O Estado de S. Paulo, n. 46724, 20/09/2021. Metrópole, p. A10

Discussão da pauta ambiental deveria ser mais ‘densa’

Entrevista: Roberto Waack, biólogo


A falta de enfrentamento do governo federal às situações de desmatamento, queimadas, grilagem, garimpo ilegal e ao crescimento exacerbado do narcotráfico na Amazônia têm colocado o Brasil na berlinda no cenário internacional. Com isso, na avaliação de Roberto Waack, biólogo e presidente do conselho do Instituto Arapyaú, o País perde a oportunidade de se colocar à frente das principais discussões ambientais e de guiar o planeta para soluções sustentáveis.

Waack é um dos idealizadores do grupo Uma Concertação pela Amazônia, que reúne mais de 400 empresários, economistas, pesquisadores, políticos e sociedade. Ele defende um reposicionamento brasileiro no debate sobre a pauta ambiental. "Essa discussão, que deveria ser muito mais densa, traz muito mais oportunidades do que problemas para o Brasil. A gente não está conseguindo fazer", lamenta o biólogo, que presidiu a Fundação Renova, criada em 2016 para reparar os danos do rompimento da barragem em Mariana, em Minas Gerais.

A sociedade civil, a academia e as empresas nacionais têm conteúdo para oferecer ao mundo um diálogo mais qualificado, adverte ele. "Chegou o momento de o Brasil se colocar no mundo. A gente tem de reocupar esse espaço, e não estar nessa posição de pária, de vilão, pelo modo como temos tratado esse patrimônio ultimamente", acrescenta. Ele foi um dos convidados da Virada Sustentável 2021, evento que tem o Estadão como parceiro e vai até dia 22.

Qual deve ser a prioridade na articulação entre o setor público e o privado na busca de soluções sustentáveis?

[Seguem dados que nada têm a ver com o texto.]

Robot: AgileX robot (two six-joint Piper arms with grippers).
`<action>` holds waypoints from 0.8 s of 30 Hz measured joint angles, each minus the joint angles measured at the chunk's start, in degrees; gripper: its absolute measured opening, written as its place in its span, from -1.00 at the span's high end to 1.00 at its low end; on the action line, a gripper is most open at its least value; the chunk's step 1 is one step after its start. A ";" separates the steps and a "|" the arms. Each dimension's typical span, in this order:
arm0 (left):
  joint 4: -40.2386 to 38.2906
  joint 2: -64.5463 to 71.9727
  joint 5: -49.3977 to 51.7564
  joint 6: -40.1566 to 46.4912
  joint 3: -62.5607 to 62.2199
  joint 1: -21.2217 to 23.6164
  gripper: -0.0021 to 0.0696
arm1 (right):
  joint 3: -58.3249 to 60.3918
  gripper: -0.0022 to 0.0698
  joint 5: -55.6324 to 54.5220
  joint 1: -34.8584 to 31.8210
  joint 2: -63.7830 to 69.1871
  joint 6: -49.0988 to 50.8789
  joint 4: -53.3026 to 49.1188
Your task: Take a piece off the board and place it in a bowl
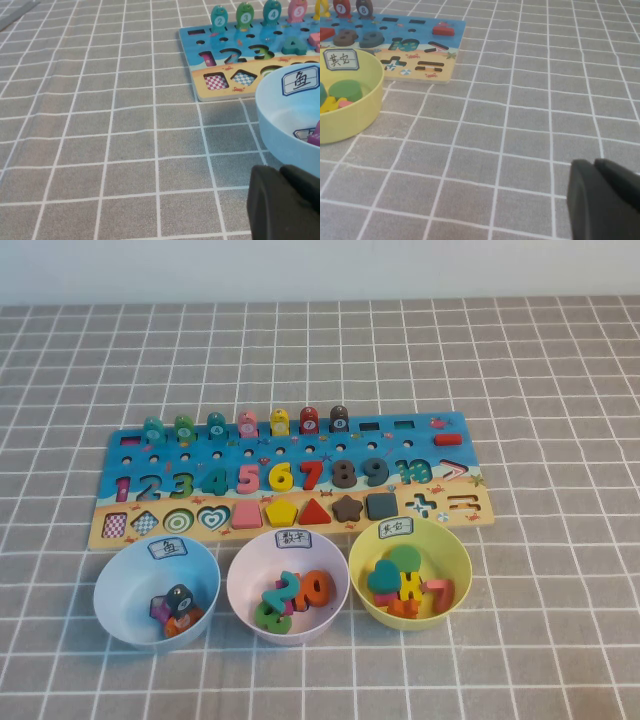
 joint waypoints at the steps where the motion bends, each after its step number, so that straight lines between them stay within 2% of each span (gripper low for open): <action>1: 0.00 0.00 0.00 0.00 0.00 0.00 0.94 | 0.00 0.99 0.00 0.00 0.00 0.00 0.00; 20: 0.00 0.00 -0.47 0.00 0.00 0.00 0.94 | 0.00 0.99 0.00 0.00 0.00 0.00 0.00; 24: -3.75 0.00 -2.39 0.00 0.00 0.00 0.94 | 0.00 0.99 0.00 0.00 0.00 0.00 0.00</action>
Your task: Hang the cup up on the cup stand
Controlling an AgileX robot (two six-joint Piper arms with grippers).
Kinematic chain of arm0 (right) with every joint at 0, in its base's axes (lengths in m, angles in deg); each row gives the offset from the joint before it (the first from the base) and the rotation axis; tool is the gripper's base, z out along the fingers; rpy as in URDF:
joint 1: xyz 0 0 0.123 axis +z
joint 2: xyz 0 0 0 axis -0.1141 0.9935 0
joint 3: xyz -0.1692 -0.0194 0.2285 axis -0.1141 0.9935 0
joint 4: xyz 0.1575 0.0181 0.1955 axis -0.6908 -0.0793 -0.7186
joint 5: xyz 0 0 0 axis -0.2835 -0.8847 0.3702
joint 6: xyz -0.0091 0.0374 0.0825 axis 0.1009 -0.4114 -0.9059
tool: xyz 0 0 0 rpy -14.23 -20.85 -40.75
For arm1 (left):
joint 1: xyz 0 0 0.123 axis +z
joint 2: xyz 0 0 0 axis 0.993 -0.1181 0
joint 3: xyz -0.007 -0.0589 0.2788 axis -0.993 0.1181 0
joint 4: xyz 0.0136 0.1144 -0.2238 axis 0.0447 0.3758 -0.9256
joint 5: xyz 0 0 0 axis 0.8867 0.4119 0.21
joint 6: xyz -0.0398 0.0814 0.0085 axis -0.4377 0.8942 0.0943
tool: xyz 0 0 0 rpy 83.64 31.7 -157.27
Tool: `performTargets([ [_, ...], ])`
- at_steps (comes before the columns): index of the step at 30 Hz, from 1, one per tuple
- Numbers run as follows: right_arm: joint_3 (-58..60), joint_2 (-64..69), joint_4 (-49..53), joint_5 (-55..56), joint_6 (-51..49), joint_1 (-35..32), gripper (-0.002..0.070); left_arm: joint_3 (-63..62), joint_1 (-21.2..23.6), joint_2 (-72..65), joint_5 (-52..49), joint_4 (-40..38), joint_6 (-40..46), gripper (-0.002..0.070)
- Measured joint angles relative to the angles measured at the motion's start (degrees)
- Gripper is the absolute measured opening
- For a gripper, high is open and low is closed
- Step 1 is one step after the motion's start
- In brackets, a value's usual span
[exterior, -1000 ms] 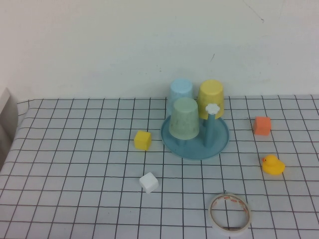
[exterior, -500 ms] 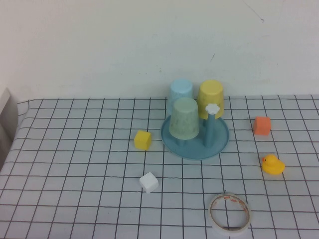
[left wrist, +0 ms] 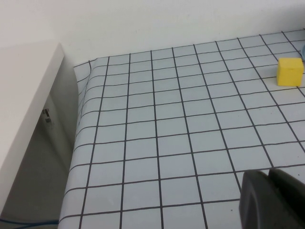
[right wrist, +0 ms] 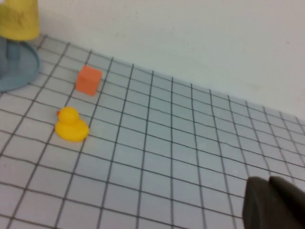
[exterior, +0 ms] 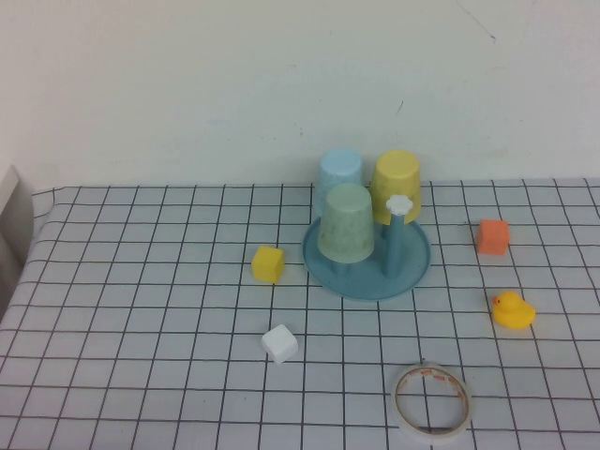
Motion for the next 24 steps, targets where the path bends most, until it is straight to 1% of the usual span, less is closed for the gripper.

O tema ESG ou sustentabilidade, por princípio, pressupõe uma relação das pessoas, comunidades e atores que acabam, de alguma forma, sendo afetados pelas ações tanto de governos quanto de empresas. Essas empresas e atividades produtivas produzem coisas que são chamadas de externalidades. As empresas, por exemplo, produzem lixo, poluição, bens sociais, educação. Quem paga o pato ou quem ganha o pato? A sociedade. Esses bens e serviços precisam se envolver profundamente em como essas externalidades e impactos são. Se negativos, eliminados. Se positivos, potencializados.

Como funciona o projeto do Instituto Arapyaú no sul da Bahia? E o que já retorna para o pequeno produtor de cacau?

O papel, de alguma maneira, do Arapyaú é de facilitar o encontro de todos os agentes para que os encaminhamentos não só das atividades produtivas, mas também os da política, da ciência, etc, sejam compartilhados. Uma das discussões é como aumentar a produtividade do cacau na região. Esse aumento não é apenas técnico. O sistema de crédito ao produtor e a logística são fundamentais.

De que forma a Concertação pela Amazônia levará a região às pautas das eleições em 2022?

Um dos desafios da Concertação é buscar um ambiente em que a Amazônia seja amplamente discutida pela sociedade brasileira, que as iniciativas da ciência, tecnologia, da universidade, da filantropia, das empresas e dos governos se encontrem. Talvez assim a gente consiga estabelecer uma visão de longo prazo para a região. E aí entram as eleições. Essa visão de longo prazo precisa ser discutida em todos os processos eleitorais, em âmbito federal e estadual. A Amazônia não tem sido pauta das grandes discussões dos movimentos políticos que ocorrem no Brasil. Uma das contribuições que a gente acredita ser importante é ajudar a melhorar esse repertório político sobre as propostas políticas dos diversos candidatos que, de alguma maneira, incluem a Amazônia.

Você fala muito de governos. As turbulências ambientais da gestão federal prejudicam a articulação entre os setores nacionais e internacionais?

Sim. Infelizmente, a imagem do Brasil, por causa do que tem acontecido na Amazônia, tem sido muito negativamente afetada. É uma discussão que precisa ter maior profundidade, tanto no âmbito nacional quanto no internacional. Uma das questões que a gente traz na Concertação é que não existe uma Amazônia, existem múltiplas amazônias. E se não tratarmos desse território com a heterogeneidade que ele tem, a gente acaba sendo superficial demais.